Reporter: Sinar Putri S.Utami | Editor: Barratut Taqiyyah Rafie
JAKARTA. Tahun ini, PT Lippo Karawaci Tbk (LPKR) menjual salah satu asetnya, Lippo Mall Kemang kepada pihak afiliasi, Lippo Malls Indonesia Retail Trust (LMIRT). Nilai transaksinya mencapai Rp 3,6 triliun. "Penjualan aset ini adalah salah satu strategi LPKR," kata Danang Kemayan Jati, Vice President & Head of Corporate Communication, beberapa waktu lalu.
Dia menyebutkan, cara itu dengan asset light strategy. Maksudnya, LPKR menjual aset ke pihak lain, tapi tetap memiliki hak untuk mengoperasikannya. Thendra Crisnanda, BNI Securities, menilai, strategi bisnis LPKR memakai skema Real Estate Invesment Trust (REIT). Skema ini akan berefek positif bagi kinerja perusahaan. "Meski menjual aset mal, LPKR masih tetap mendapatkan cash flow," kata dia. Secara praktis, skema ini seperti mendaur ulang modal.
"Kami membangun, lalu kami jual setelah mencapai tingkat okupansi tertentu," ungkap Ketut Budi Wijaya, Presiden Direktur LPKR. Hingga Juni 2014, Lippo Mall Kemang telah mencatat tingkat okupansi 98,2% dengan laba bersih sekitar US$ 33,6 juta di akhir tahun 2013.
Analis Danareksa Sekuritas, Anindya Saraswati menyatakan, skema penjualan aset ini menjadikan LPKR sebagai perusahaan pertama yang menerapkan REIT sebagai strategi bisnisnya. Di luar negeri, strategi ini sudah jamak. Dengan strategi bisnis itu, saban tahun angka penjualan aset LPKR mencapai US$ 600 juta hingga US$ 800 juta.

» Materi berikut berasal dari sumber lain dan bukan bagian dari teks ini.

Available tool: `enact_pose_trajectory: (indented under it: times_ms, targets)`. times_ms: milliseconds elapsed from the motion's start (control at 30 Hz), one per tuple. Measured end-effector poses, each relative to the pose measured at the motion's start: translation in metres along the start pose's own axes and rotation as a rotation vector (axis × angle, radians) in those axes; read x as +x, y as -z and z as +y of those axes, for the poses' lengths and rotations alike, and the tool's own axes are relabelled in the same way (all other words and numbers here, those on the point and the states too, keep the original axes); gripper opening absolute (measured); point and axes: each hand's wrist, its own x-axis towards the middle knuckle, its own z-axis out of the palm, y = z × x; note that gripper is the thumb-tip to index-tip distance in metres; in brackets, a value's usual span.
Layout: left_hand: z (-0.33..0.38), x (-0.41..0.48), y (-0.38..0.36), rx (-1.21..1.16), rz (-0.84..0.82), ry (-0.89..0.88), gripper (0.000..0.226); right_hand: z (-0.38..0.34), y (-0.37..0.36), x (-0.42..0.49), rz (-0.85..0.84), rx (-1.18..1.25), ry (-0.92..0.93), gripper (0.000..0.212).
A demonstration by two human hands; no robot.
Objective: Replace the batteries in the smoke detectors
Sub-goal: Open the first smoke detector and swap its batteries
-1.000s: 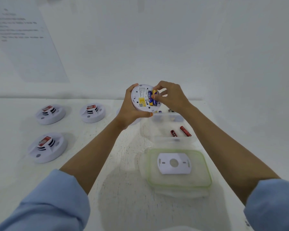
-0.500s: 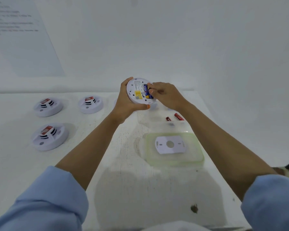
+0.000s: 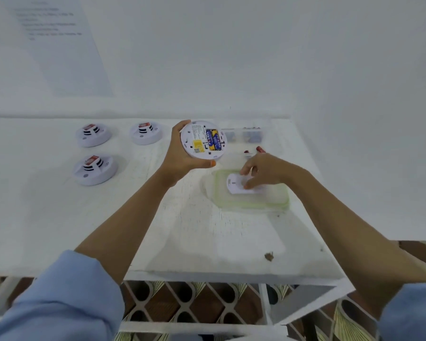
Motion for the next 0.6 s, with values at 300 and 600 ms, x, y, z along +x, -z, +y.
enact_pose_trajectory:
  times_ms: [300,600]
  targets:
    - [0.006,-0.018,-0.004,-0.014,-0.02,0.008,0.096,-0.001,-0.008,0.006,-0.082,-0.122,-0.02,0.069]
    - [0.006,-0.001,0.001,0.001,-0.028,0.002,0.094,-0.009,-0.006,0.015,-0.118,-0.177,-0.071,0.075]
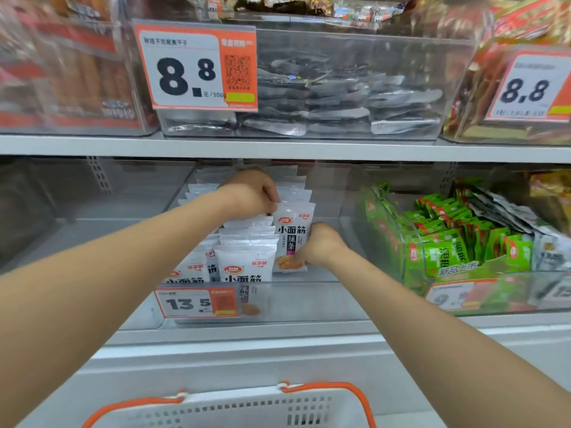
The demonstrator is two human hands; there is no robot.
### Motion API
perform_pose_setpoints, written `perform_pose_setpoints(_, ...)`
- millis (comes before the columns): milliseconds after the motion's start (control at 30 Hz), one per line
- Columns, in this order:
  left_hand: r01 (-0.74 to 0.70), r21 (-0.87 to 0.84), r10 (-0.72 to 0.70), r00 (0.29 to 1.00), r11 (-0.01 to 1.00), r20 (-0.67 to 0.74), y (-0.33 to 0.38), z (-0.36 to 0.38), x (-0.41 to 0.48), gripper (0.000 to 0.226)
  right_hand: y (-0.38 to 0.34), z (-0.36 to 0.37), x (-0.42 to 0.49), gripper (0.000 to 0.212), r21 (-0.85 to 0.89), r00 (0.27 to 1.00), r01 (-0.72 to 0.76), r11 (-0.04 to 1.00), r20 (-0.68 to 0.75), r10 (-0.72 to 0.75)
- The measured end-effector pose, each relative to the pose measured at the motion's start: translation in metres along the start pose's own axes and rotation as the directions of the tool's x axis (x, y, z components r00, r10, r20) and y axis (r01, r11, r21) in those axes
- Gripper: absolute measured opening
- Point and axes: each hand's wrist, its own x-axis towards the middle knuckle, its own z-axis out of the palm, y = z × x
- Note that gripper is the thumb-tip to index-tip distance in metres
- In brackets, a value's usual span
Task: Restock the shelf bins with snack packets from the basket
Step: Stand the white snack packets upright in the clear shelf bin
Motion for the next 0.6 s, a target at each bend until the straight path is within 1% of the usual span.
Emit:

Maka tak salah jika tahun depan LPKR memiliki rencana menjual dua aset lagi, berupa mal atau rumahsakit. Jika rencana itu terwujud, akan mendongkrak kinerja LPKR. Bahkan, Thendra mencatat bahwa emiten ini mampu menjual beberapa aset dengan harga premium atau di atas harga jual normal.
Secara umum Thendra menilai, prospek bisnis LPKR cukup baik. "Bisnis yang digeluti LPKR lengkap, mulai dari rumahsakit hingga pemakaman ada," jelas dia. Selain mengembangkan perumahan dan kawasan komersial, LPKR menggarap bisnis rumahsakit dengan brand RS Siloam serta kawasan pemakaman elite, San Diego Hills. Porsi pendapatan LPKR juga cukup berimbang. Porsi pendapatan berulang (recuring income) menyumbang 50% total pendapatan.

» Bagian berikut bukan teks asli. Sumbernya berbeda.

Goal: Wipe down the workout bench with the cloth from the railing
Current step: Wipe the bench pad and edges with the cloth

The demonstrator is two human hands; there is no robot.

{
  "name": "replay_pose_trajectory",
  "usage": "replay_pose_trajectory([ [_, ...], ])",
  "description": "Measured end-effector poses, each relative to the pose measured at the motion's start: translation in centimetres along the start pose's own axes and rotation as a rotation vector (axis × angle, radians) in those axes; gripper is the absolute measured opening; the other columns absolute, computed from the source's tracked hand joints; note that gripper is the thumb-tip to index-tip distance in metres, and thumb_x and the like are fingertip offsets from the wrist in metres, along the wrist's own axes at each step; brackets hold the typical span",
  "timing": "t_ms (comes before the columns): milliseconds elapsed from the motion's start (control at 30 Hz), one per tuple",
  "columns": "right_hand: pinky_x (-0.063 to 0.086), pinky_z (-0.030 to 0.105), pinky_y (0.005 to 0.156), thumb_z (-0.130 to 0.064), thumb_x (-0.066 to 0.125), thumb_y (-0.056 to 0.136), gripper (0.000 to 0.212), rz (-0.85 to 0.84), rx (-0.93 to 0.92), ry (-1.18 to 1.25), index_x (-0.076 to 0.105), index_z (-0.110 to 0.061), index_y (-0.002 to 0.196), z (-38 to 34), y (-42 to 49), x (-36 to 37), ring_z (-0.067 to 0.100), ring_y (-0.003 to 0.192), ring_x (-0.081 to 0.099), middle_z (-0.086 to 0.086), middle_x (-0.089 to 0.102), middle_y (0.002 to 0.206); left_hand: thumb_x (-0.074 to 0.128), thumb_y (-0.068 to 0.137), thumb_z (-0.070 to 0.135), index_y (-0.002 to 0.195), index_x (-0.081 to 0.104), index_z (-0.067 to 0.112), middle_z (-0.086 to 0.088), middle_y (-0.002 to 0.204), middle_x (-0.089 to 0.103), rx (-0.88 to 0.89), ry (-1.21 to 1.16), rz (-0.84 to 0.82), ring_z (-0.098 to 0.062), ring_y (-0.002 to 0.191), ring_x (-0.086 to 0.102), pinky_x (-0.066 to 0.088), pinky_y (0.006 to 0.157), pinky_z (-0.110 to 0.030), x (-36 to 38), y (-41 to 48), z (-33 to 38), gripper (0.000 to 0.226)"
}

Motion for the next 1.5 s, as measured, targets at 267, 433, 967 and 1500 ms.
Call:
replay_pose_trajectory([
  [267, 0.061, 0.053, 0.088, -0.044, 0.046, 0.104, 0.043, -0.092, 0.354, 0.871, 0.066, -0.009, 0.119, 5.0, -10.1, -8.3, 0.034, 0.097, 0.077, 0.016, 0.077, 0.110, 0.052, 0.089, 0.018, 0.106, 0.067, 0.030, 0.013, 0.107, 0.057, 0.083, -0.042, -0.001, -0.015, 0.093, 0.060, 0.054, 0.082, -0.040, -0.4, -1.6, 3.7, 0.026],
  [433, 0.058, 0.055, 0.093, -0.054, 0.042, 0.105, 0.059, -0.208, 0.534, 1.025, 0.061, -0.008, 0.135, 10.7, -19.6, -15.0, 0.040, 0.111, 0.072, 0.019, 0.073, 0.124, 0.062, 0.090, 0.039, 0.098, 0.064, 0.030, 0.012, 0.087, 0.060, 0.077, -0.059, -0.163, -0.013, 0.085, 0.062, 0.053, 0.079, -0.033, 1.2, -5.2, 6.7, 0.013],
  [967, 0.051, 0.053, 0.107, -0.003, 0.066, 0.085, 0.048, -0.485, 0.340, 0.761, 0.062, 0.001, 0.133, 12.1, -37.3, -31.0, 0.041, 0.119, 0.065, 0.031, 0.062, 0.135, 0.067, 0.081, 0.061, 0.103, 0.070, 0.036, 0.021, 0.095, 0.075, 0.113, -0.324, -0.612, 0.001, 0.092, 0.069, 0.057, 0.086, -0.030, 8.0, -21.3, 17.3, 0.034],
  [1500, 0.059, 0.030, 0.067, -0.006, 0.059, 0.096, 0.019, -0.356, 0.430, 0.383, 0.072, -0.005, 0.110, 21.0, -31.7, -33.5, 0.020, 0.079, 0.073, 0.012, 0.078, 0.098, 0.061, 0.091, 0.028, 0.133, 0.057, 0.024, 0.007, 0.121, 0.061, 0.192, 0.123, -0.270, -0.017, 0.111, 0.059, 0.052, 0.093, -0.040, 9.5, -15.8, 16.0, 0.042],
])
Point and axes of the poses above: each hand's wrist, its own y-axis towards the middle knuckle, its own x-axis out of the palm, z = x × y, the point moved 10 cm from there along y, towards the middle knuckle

Diversifikasi bisnis menjadikan LPKR lebih kuat bertahan di saat industri properti melemah. LPKR terbilang cukup ekspansif. Anindya mencatat hingga September 2014, LPKR telah meluncurkan beberapa proyek mixed used seperti St Mortitz di Makassar, Sulawesi Selatan; Embarcadero di Bintaro, Jakarta Selatan; Holland Village di Jakarta Pusat.
Tapi ada beberapa proyek LPKR yang tertunda. Alasan penundaan beragam. "Ada yang terkena imbas kondisi ekonomi nasional dan proses perizinan tanah yang belum selesai," ungkap Anindya. Lantaran ada proyek yang tertunda, Anindya menerka marketing sales LPKR hingga akhir tahun ini senilai Rp 7,73 miliar, tumbuh 15,1% year-on-year (yoy).
Thendra dan Anindya merekomendasikan buy LPKR, yang masing-masing menargetkan Rp 1.225 dan Rp 1.180 per saham. Analis RHB OSK Securities, Lydia Suwandi, juga merekomendasikan buy LPKR dengan target Rp 1.500. Harga saham LPKR kemarin (20/11) meningkat 0,94% menjadi Rp 1.075 per saham.